What you need to do
Below are the entries. Print only the lines starting at the one with "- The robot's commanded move" and ending at the one with "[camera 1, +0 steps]", exactly, with no pictures.

Supplied records

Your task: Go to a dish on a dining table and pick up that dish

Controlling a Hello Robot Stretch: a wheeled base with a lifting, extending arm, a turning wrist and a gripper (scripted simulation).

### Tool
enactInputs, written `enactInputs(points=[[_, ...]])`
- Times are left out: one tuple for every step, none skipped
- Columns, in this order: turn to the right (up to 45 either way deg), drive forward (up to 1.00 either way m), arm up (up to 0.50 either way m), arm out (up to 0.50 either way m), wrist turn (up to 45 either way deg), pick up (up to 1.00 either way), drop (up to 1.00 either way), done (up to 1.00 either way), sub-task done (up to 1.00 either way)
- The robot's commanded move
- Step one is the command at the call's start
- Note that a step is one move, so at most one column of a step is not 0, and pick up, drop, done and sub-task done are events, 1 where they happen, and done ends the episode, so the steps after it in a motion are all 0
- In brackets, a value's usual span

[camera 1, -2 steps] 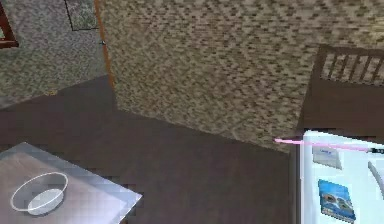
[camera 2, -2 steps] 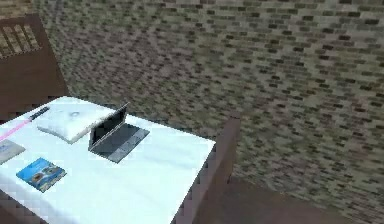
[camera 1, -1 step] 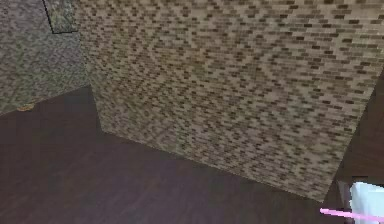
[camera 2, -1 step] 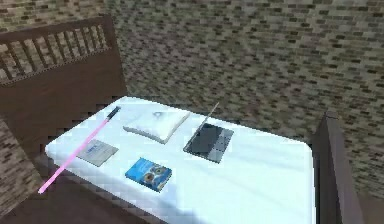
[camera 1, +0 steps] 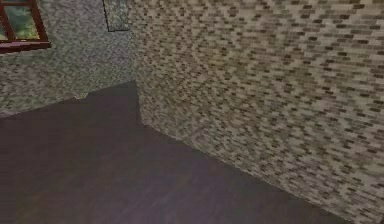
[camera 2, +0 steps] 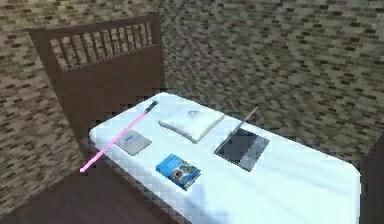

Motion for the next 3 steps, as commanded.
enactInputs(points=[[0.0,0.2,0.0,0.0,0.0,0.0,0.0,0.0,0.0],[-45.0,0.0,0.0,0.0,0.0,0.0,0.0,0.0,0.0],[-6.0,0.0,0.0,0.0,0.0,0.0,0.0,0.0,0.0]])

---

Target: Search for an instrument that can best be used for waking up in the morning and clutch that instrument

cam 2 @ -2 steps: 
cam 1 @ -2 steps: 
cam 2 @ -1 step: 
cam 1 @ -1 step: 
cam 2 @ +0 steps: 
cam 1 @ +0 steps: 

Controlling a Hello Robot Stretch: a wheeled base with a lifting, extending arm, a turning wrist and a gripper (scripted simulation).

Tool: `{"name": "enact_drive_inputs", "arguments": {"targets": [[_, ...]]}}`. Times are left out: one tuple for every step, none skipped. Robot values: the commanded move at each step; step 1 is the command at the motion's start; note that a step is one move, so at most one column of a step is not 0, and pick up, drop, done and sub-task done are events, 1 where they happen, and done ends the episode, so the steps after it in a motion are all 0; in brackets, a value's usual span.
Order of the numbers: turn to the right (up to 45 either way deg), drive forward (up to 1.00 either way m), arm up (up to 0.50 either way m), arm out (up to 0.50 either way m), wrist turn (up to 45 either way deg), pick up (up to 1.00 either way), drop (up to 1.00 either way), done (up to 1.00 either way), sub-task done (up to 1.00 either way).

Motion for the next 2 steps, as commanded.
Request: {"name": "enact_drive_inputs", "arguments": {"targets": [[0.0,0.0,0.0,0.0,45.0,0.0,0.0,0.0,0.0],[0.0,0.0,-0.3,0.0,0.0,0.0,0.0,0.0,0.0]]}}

Worked solution
- The robot's commanded move
- Step one is the command at the call's start
- Note that a step is one move, so at most one column of a step is not 0, and pick up, drop, done and sub-task done are events, 1 where they happen, and done ends the episode, so the steps after it in a motion are all 0
- In brackets, a value's usual span

[camera 1, -2 steps] 
[camera 2, -2 steps] 
[camera 1, -1 step] 
[camera 2, -1 step] 
[camera 1, +0 steps] 

There is nothing else to the answer.